La Cour de Cassation a rendu le 17 octobre 2019 (n° de pourvoi 18-19261) une décision particulièrement intéressante concernant l’évaluation de la prestation compensatoire.
Dans le cadre d’un divorce de deux époux, il avait été décidé par le Tribunal de Grande Instance de BORDEAUX la fixation d’une prestation compensatoire au profit de l’épouse à hauteur de 20 000 €.
Dans cette affaire, l’épouse était âgée de 66 ans et percevait une retraite de 832 € mensuels, elle vivait seule au domicile conjugal et elle devait payer à son époux une indemnité d’occupation dans la mesure où la jouissance du domicile conjugal lui avait été attribuée à titre onéreux.
L’épouse considérait qu’elle était dans une situation particulière puisqu’au stade de la liquidation du régime matrimonial, elle devrait verser à son époux une indemnité d’occupation de sorte que le versement de cette indemnité était de nature à rompre l’égalité entre les droits respectifs des parties dans la liquidation.
La Cour de Cassation retient que :
« La prestation compensatoire est fixée selon les besoins de l’époux à qui elle est versée et les ressources de l’autre en tenant compte de la situation au moment du divorce et de l’évolution de celle-ci dans un avenir prévisible.

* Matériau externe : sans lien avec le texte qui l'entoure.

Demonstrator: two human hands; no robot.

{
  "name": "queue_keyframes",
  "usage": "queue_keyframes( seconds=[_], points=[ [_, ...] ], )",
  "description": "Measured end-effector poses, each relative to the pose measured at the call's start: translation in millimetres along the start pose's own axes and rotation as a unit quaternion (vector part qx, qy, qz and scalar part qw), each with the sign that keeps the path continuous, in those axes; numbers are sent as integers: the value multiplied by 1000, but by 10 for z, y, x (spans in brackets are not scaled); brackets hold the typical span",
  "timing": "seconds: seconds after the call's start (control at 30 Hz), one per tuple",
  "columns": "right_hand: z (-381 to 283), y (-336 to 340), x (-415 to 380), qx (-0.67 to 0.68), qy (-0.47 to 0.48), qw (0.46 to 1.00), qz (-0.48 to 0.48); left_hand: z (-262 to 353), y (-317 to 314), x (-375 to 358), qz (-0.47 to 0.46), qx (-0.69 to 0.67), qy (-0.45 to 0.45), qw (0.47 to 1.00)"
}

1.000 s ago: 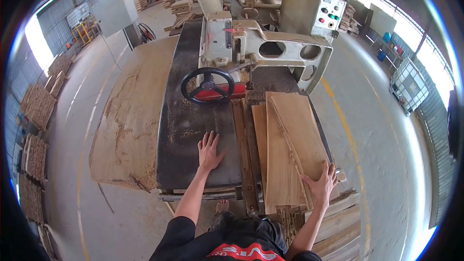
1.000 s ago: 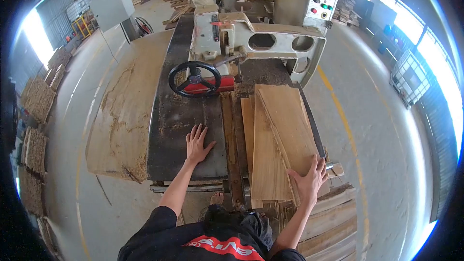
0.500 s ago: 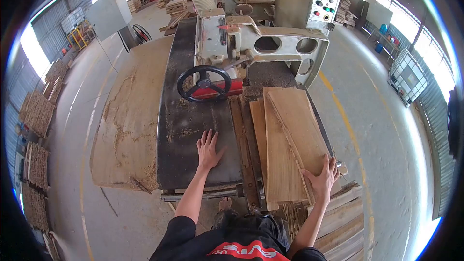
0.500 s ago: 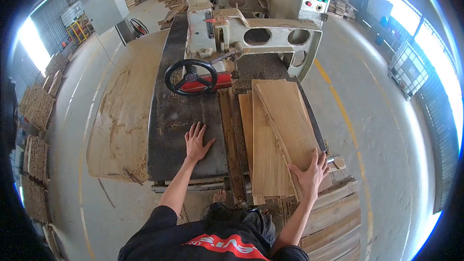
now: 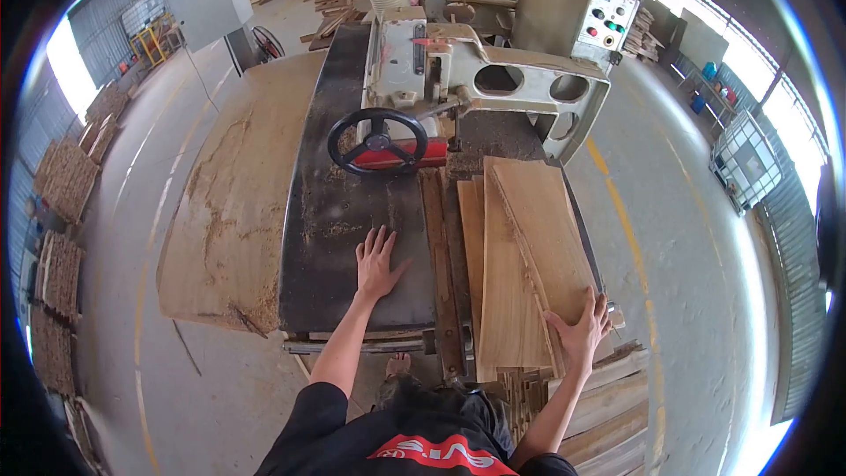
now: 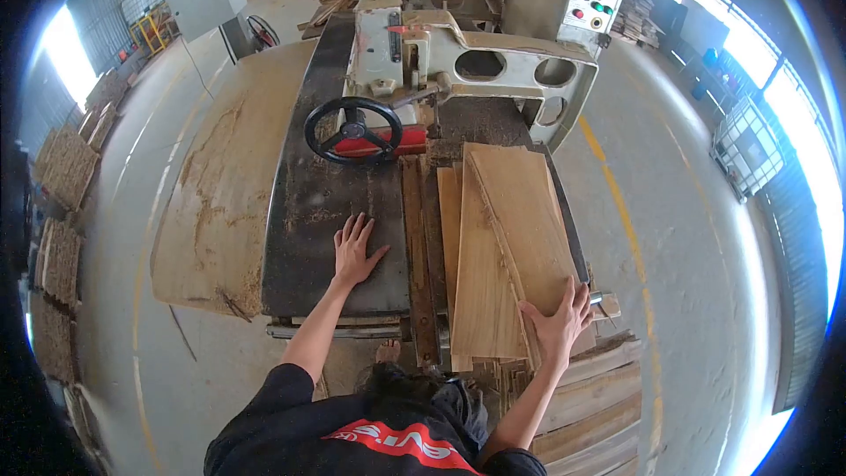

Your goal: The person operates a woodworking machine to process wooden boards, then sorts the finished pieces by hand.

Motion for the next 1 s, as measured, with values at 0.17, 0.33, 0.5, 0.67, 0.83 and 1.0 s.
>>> queue_keyframes(
  seconds=[0.17, 0.33, 0.5, 0.67, 0.83, 1.0],
  points=[
    [29, -30, 12, -2, 2, 1000, -4, -28, -30, -8, 31, 3, -14, 999],
    [21, -12, 21, -7, -1, 1000, -14, -16, -28, -13, 38, -4, -14, 999],
    [31, -25, 22, -4, 0, 1000, -13, -3, -11, -9, 45, -12, -18, 999],
    [70, -75, 31, -13, 9, 1000, -5, -14, -6, -5, 12, -8, 1, 1000],
    [80, -84, 35, -18, 8, 1000, -3, -33, -36, -3, 13, -10, -1, 1000],
    [95, -93, 28, -18, 8, 1000, -4, -33, -35, -2, 10, -13, 4, 1000]
  ],
)
Point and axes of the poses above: each hand's wrist, its own x-axis towards the middle knuckle, its own y-axis out of the back of the hand, z = x × y, the point moved 1 cm from there along x, towards the middle knuckle, and after that the axes turned 6 degrees about -x, right-handed, at the moved point
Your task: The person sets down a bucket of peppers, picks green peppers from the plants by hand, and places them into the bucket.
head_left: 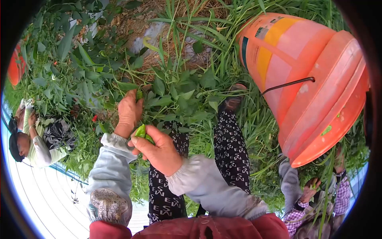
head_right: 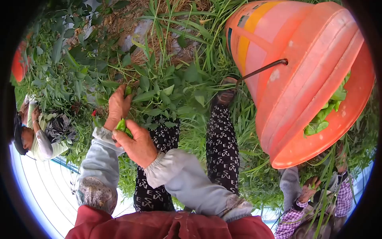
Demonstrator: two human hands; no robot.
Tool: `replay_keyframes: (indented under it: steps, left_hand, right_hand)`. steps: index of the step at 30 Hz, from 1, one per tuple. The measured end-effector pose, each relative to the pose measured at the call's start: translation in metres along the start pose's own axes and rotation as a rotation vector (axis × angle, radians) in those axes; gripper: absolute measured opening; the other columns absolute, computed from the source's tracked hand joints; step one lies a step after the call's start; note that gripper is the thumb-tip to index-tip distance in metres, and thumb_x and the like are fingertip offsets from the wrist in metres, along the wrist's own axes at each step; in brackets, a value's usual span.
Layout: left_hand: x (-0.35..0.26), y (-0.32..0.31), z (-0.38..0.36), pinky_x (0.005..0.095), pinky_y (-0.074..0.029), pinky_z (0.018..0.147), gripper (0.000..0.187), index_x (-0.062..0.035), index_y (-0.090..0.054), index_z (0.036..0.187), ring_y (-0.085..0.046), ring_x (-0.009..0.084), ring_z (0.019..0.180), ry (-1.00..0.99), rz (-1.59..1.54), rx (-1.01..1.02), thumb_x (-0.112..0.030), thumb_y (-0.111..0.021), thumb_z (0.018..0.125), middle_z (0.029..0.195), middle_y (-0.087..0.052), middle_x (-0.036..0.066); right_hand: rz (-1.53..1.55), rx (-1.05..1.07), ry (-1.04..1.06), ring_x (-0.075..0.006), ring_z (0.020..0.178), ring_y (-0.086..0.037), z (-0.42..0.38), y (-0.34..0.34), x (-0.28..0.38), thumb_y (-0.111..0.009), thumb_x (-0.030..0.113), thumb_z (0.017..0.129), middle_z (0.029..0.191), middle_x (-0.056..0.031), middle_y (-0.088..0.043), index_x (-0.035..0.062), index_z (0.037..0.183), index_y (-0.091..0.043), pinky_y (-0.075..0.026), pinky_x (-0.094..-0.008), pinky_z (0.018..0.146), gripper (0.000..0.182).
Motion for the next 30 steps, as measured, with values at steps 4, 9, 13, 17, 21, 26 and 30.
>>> replay_keyframes:
  steps: [4,9,13,17,21,26,30]
  left_hand:
    - [-0.007,0.014,-0.055,0.0382,-0.050,0.062,0.029,-0.0081,-0.052,0.103,-0.060,0.0332,0.078,-0.134,-0.157,-0.209,-0.010,-0.062,0.076,0.097,-0.059,0.013]
    - [-0.005,0.016,-0.098,0.0334,-0.050,0.055,0.029,-0.0093,-0.052,0.102,-0.061,0.0280,0.073,-0.208,-0.101,-0.341,-0.010,-0.063,0.075,0.099,-0.058,0.008]
    - [-0.017,0.029,-0.123,0.0337,-0.051,0.057,0.030,-0.0082,-0.052,0.101,-0.060,0.0282,0.077,-0.179,-0.132,-0.352,-0.007,-0.062,0.073,0.100,-0.057,0.010]
    - [-0.015,0.030,-0.138,0.0331,-0.048,0.072,0.033,-0.0029,-0.051,0.097,-0.058,0.0317,0.085,0.017,-0.445,-0.496,0.005,-0.063,0.068,0.096,-0.057,0.016]
    - [-0.023,0.046,-0.147,0.0342,-0.048,0.069,0.031,-0.0041,-0.051,0.095,-0.059,0.0303,0.081,0.001,-0.435,-0.513,0.004,-0.066,0.070,0.092,-0.058,0.015]
    - [-0.030,0.036,-0.186,0.0225,-0.041,0.050,0.024,-0.0027,-0.051,0.093,-0.050,0.0104,0.057,0.138,-0.486,-0.367,-0.002,-0.067,0.076,0.073,-0.053,0.004]
    - [-0.042,0.066,-0.162,0.0188,-0.043,0.055,0.019,-0.0031,-0.050,0.098,-0.051,0.0044,0.064,0.396,-1.121,-0.269,-0.004,-0.062,0.083,0.078,-0.055,-0.001]
  right_hand:
    - [-0.181,0.006,0.085,-0.0087,0.070,-0.059,-0.002,-0.003,-0.019,-0.055,0.012,0.086,0.083,-0.0045,-0.062,0.0037,0.101,-0.054,-0.045,-0.0240,0.056,0.017]
    - [-0.568,-0.007,0.311,-0.0268,0.062,-0.058,-0.001,-0.005,-0.020,-0.059,0.014,0.080,0.067,-0.0136,-0.057,0.0033,0.095,-0.053,-0.045,-0.0323,0.057,0.019]
    - [-0.586,0.000,0.251,-0.0281,0.064,-0.058,-0.003,-0.003,-0.021,-0.059,0.014,0.081,0.071,-0.0142,-0.058,0.0034,0.090,-0.053,-0.045,-0.0320,0.059,0.016]
    - [-0.414,-0.106,0.293,-0.0094,0.073,-0.058,0.003,-0.003,-0.011,-0.056,0.008,0.085,0.082,-0.0037,-0.062,0.0035,0.100,-0.055,-0.046,-0.0240,0.062,0.016]
    - [-0.372,-0.099,0.233,-0.0046,0.070,-0.053,0.002,-0.002,-0.008,-0.056,0.008,0.085,0.082,0.0011,-0.059,0.0046,0.104,-0.055,-0.043,-0.0194,0.059,0.019]
    - [-0.345,-0.123,0.186,-0.0029,0.067,-0.049,0.003,-0.006,-0.002,-0.058,0.007,0.084,0.078,0.0032,-0.056,0.0046,0.104,-0.056,-0.041,-0.0186,0.059,0.020]
    - [-0.400,-0.086,0.186,-0.0107,0.076,-0.055,0.002,-0.008,-0.002,-0.065,0.012,0.081,0.086,-0.0041,-0.059,0.0055,0.106,-0.055,-0.046,-0.0255,0.069,0.028]
Point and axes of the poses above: each hand's wrist, its own z-axis towards the middle knuckle, its own y-axis out of the back of the hand, x = y × z, the point moved 1 cm from there along z, towards the middle knuckle
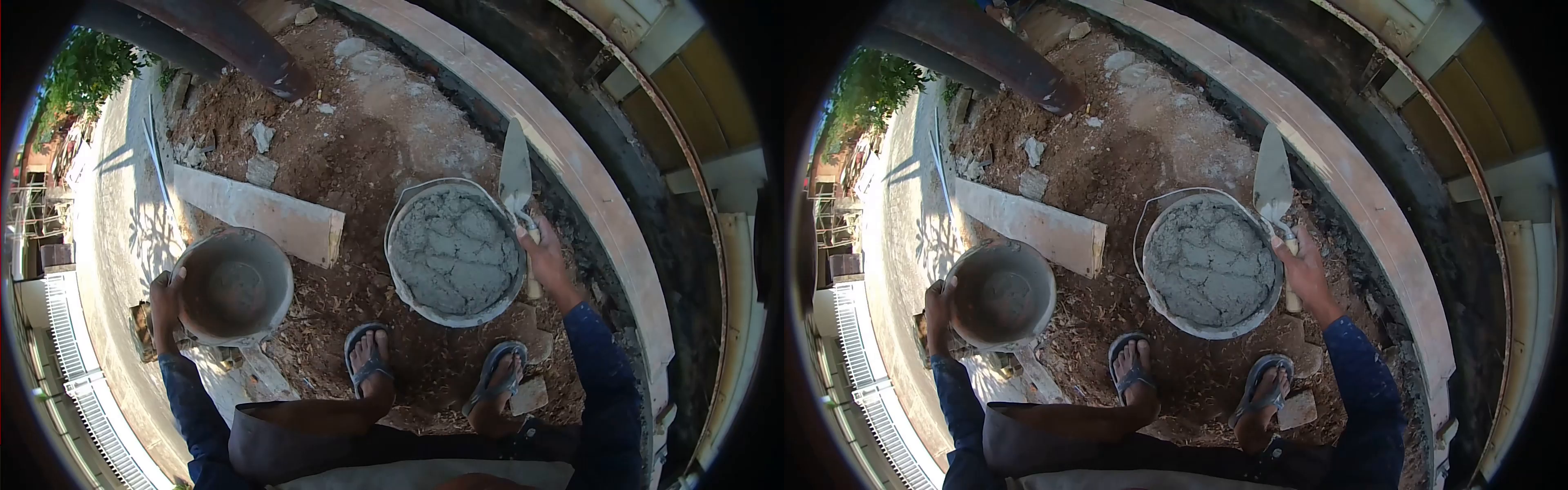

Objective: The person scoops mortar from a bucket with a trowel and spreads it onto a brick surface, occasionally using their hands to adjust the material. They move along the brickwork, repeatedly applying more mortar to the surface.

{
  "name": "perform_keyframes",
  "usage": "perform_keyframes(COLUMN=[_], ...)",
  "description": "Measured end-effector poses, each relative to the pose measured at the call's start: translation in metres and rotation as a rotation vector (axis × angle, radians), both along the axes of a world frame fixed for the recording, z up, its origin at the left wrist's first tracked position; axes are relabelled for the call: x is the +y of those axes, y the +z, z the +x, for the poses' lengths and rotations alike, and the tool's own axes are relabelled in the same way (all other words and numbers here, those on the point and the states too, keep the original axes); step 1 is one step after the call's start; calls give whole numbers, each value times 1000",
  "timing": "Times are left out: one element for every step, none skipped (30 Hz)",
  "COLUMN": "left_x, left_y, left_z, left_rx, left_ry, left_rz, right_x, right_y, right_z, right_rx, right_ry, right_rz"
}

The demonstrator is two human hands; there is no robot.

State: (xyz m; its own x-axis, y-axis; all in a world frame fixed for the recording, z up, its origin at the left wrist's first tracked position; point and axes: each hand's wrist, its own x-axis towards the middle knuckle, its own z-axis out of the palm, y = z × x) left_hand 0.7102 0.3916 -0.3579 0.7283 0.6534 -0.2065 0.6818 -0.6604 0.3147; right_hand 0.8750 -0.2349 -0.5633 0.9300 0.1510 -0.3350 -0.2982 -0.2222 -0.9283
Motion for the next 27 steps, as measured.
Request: perform_keyframes(left_x=[27, 52, 73, 89, 101, 106, 106, 106, 105, 105, 104, 106, 109, 113, 118, 124, 129, 134, 137, 141, 144, 135, 111, 70, 28, -2, -32], left_y=[-11, -27, -54, -79, -107, -126, -146, -164, -180, -194, -203, -209, -214, -218, -221, -222, -224, -228, -230, -233, -236, -229, -219, -199, -181, -181, -182], left_z=[-19, -40, -64, -89, -114, -136, -154, -168, -179, -186, -189, -191, -192, -192, -189, -186, -184, -180, -183, -185, -188, -166, -129, -86, -45, -19, 7], left_rx=[-131, -291, -498, -712, -902, -954, -963, -973, -981, -984, -987, -992, -995, -1001, -1003, -1005, -1002, -1002, -1020, -1034, -1042, -1035, -978, -871, -768, -684, -643], left_ry=[145, 297, 477, 638, 776, 917, 1036, 1141, 1218, 1279, 1322, 1354, 1379, 1397, 1408, 1415, 1411, 1403, 1383, 1362, 1341, 1396, 1486, 1562, 1542, 1229, 929], left_rz=[-81, -157, -302, -442, -561, -619, -669, -708, -745, -784, -813, -847, -879, -914, -940, -972, -999, -1036, -1124, -1213, -1301, -1178, -987, -806, -711, -721, -687], right_x=[0, 1, 2, 3, 4, 3, 1, 1, 5, 9, 12, 14, 15, 14, 11, 10, 7, 5, 6, 8, 8, 6, 4, 3, 2, 0, -1], right_y=[-5, -8, -9, -10, -11, -14, -18, -19, -11, 5, 15, 16, 17, 17, 15, 11, 9, 8, 7, 6, 4, -3, -8, -12, -18, -25, -21], right_z=[0, 0, 1, 0, -1, -1, -2, -3, -2, -1, -2, -2, -2, -3, -3, -2, -3, -3, -4, -5, -6, -6, -6, -7, -9, -9, -11], right_rx=[-2, -4, -7, -21, -32, -32, -5, 23, 20, 27, 37, 37, 31, 28, 31, 43, 59, 31, 38, -8, -53, -72, -70, -69, -67, -115, -105], right_ry=[-15, -29, -26, -55, -85, -82, -92, -103, -98, -102, -110, -112, -103, -97, -109, -87, -63, -48, -61, -83, -104, -90, -102, -104, -108, -122, -131], right_rz=[28, 57, 60, 64, 66, 66, 58, 51, 52, -3, -59, -63, -51, -41, -46, -58, -69, -124, -129, -109, -89, -82, -89, -97, -105, -161, -172])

Qu’en l’espèce Madame J… faisait valoir outre ses charges courantes, qu’elle était débitrice d’une indemnité d’occupation s’élevant à minima à 30 400 € au titre de la jouissance à titre onéreux du logement commun qu’elle occupe depuis l’ordonnance de non conciliation.
Que pour fixer la prestation compensatoire à la somme de 20 000 € seulement, la Cour d’Appel s’est bornée à tenir compte des « charges courantes » de l’épouse ; constatant ainsi, sans prendre en considération, comme elle y était pourtant invitée, la dette d’indemnité d’occupation mise à la charge de l’épouse, la Cour d’Appel a privé sa décision de base légale au regard de l’article 271 du Code Civil. »
Au regard de cette décision, il est clair que les parties qui vont envisager une liquidation de régime matrimonial n’ont pas intérêt à laisser traîner la situation notamment lorsque l’un des époux occupe à titre onéreux le domicile conjugal.
Cette décision incite donc les époux à préparer la liquidation de leur régime matrimonial le plus tôt possible en demandant notamment au Juge du divorce, sur le fondement de l’article 267 du Code Civil, de statuer sur les demandes de liquidation et de partage des intérêts patrimoniaux en cas de désaccord subsistant entre les parties.
En effet, selon les dispositions de l’article 267 du Code Civil, « A défaut d'un règlement conventionnel par les époux, le juge statue sur leurs demandes de maintien dans l'indivision, d'attribution préférentielle et d'avance sur part de communauté ou de biens indivis.
Il statue sur les demandes de liquidation et de partage des intérêts patrimoniaux, dans les conditions fixées aux articles 1361 à 1378 du code de procédure civile, s'il est justifié par tous moyens des désaccords subsistant entre les parties, notamment en produisant :
-une déclaration commune d'acceptation d'un partage judiciaire, indiquant les points de désaccord entre les époux ;
-le projet établi par le notaire désigné sur le fondement du 10° de l'article 255.
Il peut, même d'office, statuer sur la détermination du régime matrimonial applicable aux époux. »
En l’état de cette décision, on ne peut donc que conseiller aux parties de régler le plus rapidement possible, en cas de divorce, les conséquences dudit divorce sur le partage patrimonial.